Professor Goodrich does make ingenious and sometimes convincing arguments. But it is so hard to find out “what really happened” in history! You could break your heart, trying. And then she comes out with this–after you’ve read 213 pages of her book:

“Nobody seems to know to this day, despite all the progress in linguistics and anthropology, why in this ancient world of King Arthur young married women were so frequently beheaded by their husbands as soon as they became pregnant.” Period. No footnote. No attribution. No support from any other source. Just “Here it is, take my word for it.”

Is this just an eruption of off-the-wall feminism? The more you read Professor Goodrich, the more you catch her making these weird observations without backing them up. I recall in another book of hers she said something like, “The Holy Grail was last seen in World War II.” Really? By who? Where? What happened to it? But the sentence ends with a period, and after that comes not another word of explanation.

How are we supposed to find out what really happened, when the people we rely on to tell us are wackos?

Then again, maybe a highly-educated loose cannon like Professor Goodrich is precisely the kind of historian Merlin would choose to write his biography.

I’ll betcha his soul is laughing at us from heaven. Betcha he is.

 

5 comments on “In Search of Merlin

  1. Many tales of Merlin are about.
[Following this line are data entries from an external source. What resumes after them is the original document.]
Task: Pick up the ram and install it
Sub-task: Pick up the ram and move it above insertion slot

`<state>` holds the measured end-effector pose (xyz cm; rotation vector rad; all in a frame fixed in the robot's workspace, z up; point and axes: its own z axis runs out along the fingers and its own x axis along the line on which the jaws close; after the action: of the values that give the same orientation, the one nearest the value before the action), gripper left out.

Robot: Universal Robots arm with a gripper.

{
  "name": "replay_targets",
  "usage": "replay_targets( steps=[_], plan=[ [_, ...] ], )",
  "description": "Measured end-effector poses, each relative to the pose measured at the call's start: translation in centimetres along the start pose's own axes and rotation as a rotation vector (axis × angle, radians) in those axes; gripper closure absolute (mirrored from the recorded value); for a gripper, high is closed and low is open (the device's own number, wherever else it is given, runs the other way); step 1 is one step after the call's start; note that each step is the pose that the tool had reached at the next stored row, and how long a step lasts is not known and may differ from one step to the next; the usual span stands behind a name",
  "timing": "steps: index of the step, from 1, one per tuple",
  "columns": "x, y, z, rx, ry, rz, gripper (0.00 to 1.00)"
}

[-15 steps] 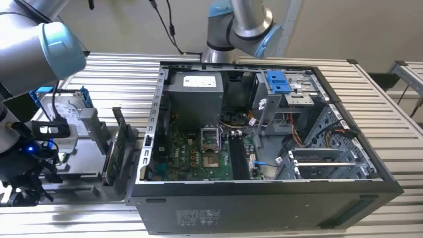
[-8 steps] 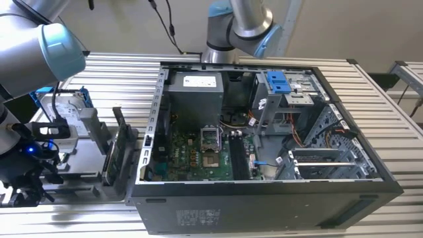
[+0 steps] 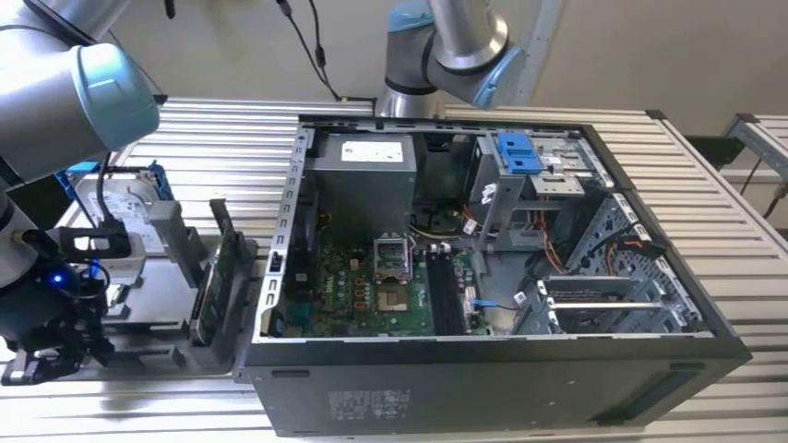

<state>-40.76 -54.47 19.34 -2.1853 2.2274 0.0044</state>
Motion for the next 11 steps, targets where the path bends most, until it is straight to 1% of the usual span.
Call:
replay_targets(
  steps=[1, 2, 3, 4, 11],
  plan=[
    [0.00, 0.00, 0.00, 0.0001, 0.0000, 0.000, 0.79],
    [0.00, 0.00, 0.00, 0.0002, 0.0001, 0.000, 0.79],
    [0.00, 0.00, 0.00, 0.0003, 0.0000, 0.000, 0.85],
    [0.00, 0.00, 0.00, 0.0004, 0.0000, 0.000, 0.86],
    [0.00, 0.00, 0.00, 0.0016, 0.0000, 0.000, 0.86]
  ],
)
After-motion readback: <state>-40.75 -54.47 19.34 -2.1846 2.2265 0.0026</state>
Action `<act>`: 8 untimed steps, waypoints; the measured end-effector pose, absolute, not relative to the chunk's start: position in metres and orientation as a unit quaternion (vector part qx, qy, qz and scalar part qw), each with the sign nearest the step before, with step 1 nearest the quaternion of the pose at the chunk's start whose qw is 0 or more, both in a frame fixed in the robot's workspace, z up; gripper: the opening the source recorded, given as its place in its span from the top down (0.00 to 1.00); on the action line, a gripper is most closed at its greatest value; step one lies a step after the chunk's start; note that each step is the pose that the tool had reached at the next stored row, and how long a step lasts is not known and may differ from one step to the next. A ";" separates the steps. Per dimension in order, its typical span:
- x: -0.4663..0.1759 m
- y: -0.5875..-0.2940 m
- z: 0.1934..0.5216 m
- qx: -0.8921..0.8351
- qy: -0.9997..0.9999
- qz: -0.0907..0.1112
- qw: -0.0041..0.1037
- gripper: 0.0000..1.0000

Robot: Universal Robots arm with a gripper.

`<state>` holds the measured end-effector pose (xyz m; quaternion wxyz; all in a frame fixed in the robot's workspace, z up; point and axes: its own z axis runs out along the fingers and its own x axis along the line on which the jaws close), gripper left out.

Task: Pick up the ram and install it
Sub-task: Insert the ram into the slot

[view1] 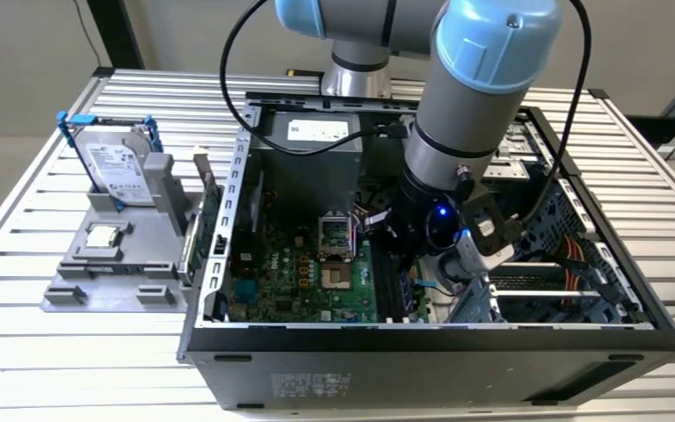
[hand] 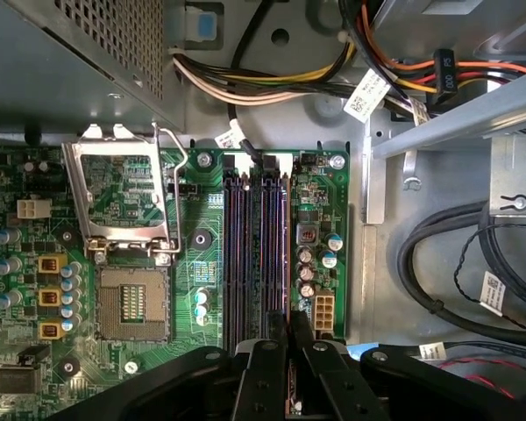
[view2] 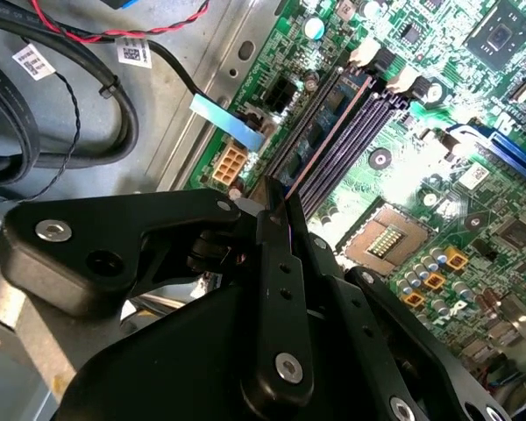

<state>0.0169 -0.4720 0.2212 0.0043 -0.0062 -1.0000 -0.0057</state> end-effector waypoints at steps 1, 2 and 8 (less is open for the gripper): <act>0.017 -0.472 0.221 -0.006 -1.000 -0.006 0.004 1.00; 0.017 -0.472 0.221 -0.006 -1.000 -0.006 0.004 1.00; 0.016 -0.472 0.221 -0.012 -1.000 -0.005 0.004 1.00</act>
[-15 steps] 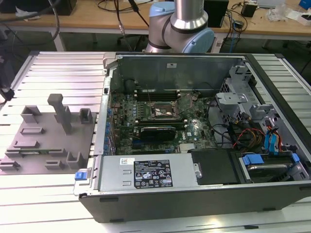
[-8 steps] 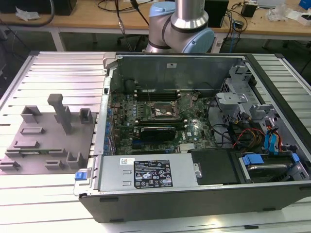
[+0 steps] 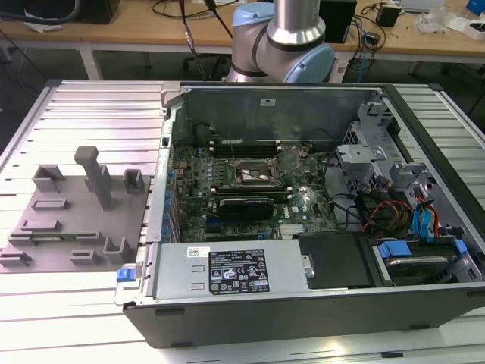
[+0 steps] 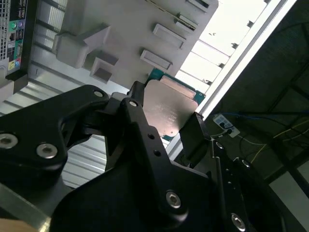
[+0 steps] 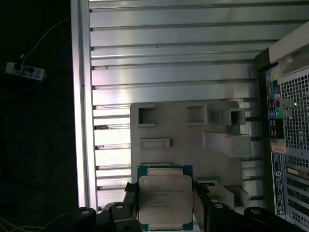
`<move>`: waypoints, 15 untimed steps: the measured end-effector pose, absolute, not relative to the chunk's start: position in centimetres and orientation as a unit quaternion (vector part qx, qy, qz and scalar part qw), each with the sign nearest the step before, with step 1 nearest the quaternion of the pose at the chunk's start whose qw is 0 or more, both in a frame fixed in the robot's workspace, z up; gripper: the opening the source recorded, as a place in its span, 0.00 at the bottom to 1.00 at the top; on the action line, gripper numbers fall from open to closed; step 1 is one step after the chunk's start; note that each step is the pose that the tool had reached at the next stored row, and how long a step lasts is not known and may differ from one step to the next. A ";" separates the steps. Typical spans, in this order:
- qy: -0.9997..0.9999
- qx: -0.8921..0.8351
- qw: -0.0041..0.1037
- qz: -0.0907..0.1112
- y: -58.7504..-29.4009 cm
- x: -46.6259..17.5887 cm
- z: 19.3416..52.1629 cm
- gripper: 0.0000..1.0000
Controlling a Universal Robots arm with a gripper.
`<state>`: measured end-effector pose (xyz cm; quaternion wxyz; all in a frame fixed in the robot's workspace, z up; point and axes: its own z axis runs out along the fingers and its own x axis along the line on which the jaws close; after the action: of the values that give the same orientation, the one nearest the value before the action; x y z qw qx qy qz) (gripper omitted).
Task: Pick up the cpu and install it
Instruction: 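Pick up the cpu and move it towards the insertion slot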
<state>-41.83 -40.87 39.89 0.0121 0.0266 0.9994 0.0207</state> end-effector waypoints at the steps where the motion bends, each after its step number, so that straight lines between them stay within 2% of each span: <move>1: 0.999 0.027 0.012 0.021 -40.9 -41.7 39.9 0.54; 15: 0.999 0.027 0.009 0.021 -40.9 -39.3 39.9 0.54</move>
<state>-39.27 -40.86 39.92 0.0094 0.0267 0.9994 0.0207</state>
Which ones are true? Was he born like us are old and grew young? No-one knows for sure.

  2. How does a Druid Sorcerer wind up in heaven, without repenting of his sorceries and turning to Christ? I would bet that the Arthur legends are much older than the Post Roman era. Probably Celtic hero tales from Europe’s BC time of Celtic dominance. Merlin kept his ancient identity while Arthur was scrubbed up and sanitized by the Celtic monks who copied out his tales. Just my theory.
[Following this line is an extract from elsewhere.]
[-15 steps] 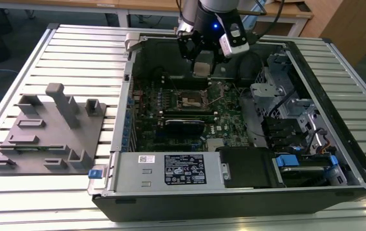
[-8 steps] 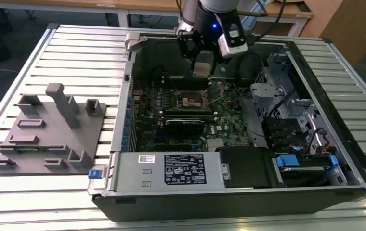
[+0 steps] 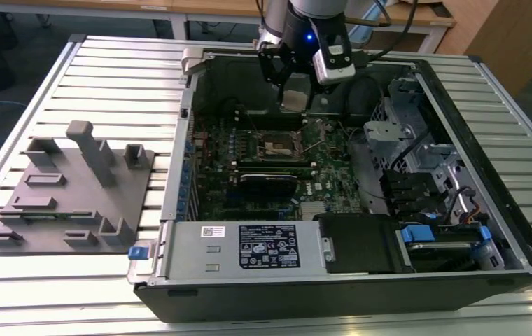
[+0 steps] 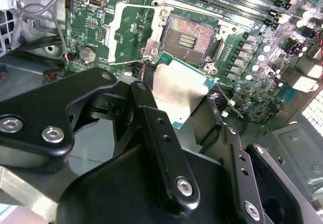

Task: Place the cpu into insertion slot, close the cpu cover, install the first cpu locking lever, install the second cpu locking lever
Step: 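Place the cpu into insertion slot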

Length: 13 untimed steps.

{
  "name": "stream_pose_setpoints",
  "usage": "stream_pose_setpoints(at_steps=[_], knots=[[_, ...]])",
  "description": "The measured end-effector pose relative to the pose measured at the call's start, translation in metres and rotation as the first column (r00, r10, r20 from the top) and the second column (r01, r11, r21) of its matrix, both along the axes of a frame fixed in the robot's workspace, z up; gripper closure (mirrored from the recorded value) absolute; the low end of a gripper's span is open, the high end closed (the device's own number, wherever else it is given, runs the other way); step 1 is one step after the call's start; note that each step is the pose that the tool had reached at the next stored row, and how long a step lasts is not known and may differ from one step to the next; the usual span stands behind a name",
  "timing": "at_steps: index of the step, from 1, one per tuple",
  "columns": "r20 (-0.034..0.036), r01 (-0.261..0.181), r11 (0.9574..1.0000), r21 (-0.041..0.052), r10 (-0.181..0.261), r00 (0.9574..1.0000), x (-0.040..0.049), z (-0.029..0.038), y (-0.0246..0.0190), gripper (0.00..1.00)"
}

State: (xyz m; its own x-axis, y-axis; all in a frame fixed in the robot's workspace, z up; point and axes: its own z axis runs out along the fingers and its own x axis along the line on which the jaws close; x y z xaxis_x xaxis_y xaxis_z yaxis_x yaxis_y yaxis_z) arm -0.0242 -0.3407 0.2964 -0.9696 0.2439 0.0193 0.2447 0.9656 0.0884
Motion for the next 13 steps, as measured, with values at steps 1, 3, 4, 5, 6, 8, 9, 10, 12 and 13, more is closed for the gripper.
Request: stream_pose_setpoints(at_steps=[1,3,4,5,6,8,9,10,12,13], knots=[[0.0000,0.000,1.0000,0.0000,0.000,1.0000,0.0000,0.0000,0.0000,0.46],[0.0000,0.000,1.0000,0.0001,0.000,1.0000,0.0000,0.0000,0.0000,0.46],[0.0000,0.002,1.0000,0.0000,-0.002,1.0000,0.0000,0.0000,0.0000,0.46],[0.0001,0.007,1.0000,0.0000,-0.007,1.0000,0.0000,0.0000,0.0000,0.46],[0.0000,0.018,0.9998,0.0001,-0.018,0.9998,0.0000,0.0000,0.0000,0.46],[0.0000,0.051,0.9987,0.0001,-0.051,0.9987,-0.0001,-0.0001,0.0000,0.46],[0.0000,0.068,0.9977,0.0000,-0.068,0.9977,0.0000,-0.0001,0.0000,0.46],[0.0001,0.086,0.9963,0.0001,-0.086,0.9963,0.0000,-0.0001,0.0000,0.46],[0.0000,0.118,0.9930,0.0000,-0.118,0.9930,0.0000,-0.0001,0.0000,0.46],[-0.0001,0.125,0.9922,0.0000,-0.125,0.9922,0.0000,-0.0001,0.0000,0.46]])
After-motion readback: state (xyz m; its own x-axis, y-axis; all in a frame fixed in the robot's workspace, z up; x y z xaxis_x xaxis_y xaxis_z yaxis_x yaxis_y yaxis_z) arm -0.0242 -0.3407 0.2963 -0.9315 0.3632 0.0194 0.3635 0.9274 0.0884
    1. By what authority do we have Merlin as a Druid? The Romans were very serious about exterminating the Druids. There’s no evidence that Druidism survived into the 5th century. As for being a sorcerer–well, that’s the movies.

      Norma Lorre Goodrich argues that “Merlin” was an alias adopted by Archibishop Dubricius, later canonized as St. Dubricius. She hasn’t proved it, but there’s better evidence for that than for Merlin as any kind of “Druid sorcerer.”
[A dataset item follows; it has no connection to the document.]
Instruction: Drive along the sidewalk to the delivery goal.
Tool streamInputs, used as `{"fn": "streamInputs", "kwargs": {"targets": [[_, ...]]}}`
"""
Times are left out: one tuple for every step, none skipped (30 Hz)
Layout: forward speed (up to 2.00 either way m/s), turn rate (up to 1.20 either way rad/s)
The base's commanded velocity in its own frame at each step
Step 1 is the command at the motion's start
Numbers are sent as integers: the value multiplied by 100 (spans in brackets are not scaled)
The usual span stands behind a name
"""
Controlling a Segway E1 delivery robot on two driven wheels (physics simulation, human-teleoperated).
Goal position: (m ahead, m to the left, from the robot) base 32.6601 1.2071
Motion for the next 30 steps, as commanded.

      As for older material getting tacked onto the King Arthur story–well, that happens all the time, doesn’t it? Later material might be tacked on, too.

      But somebody stopped the Saxons, and to no one else but Arthur does tradition attribute that achievement.

  3. In our day, when “fake news” is a real problem, we can see just how precarious history can be. What would history record about our immediate era? It would depend upon who was writing it. There is no small truth to the notion that history was written by the victors. One of my father’s prized possession was a book about the Civil War, penned from the Southern perspective. My father had no sympathy for the cause of slavery, but he was amazed by how different it all looked to the side that ultimately lost.

    Were Arthur and Merlin real? Were they legends based upon a degree of reality, but altered over time to make the story more concise? The docu-dramas of our day employ the same thing. Several characters may be condensed into one character, significant statements may be quoted, but taken out of context or even misattributed.

    I do find it interesting when “historians” make some huge declaration of fact, then expect us to accept their word for matters without any sources to back it up.

    In this day of information floating in a sea of lies, I use as many sources as I can before drawing any hard and fast conclusions. Read a news source from the US, then Britain, then try a few other places and you may read a much different story. Which is true? Even when news stories agree, it could be that they are all relying upon the same source, AP or some other similar news organization. It’s a tricky world we live in.

  4. The Internet helps clarify past history if you go to the most trusted sources, but it muddies the waters if you go to revisionists sites. Let the buyer beware, and let the researcher beware.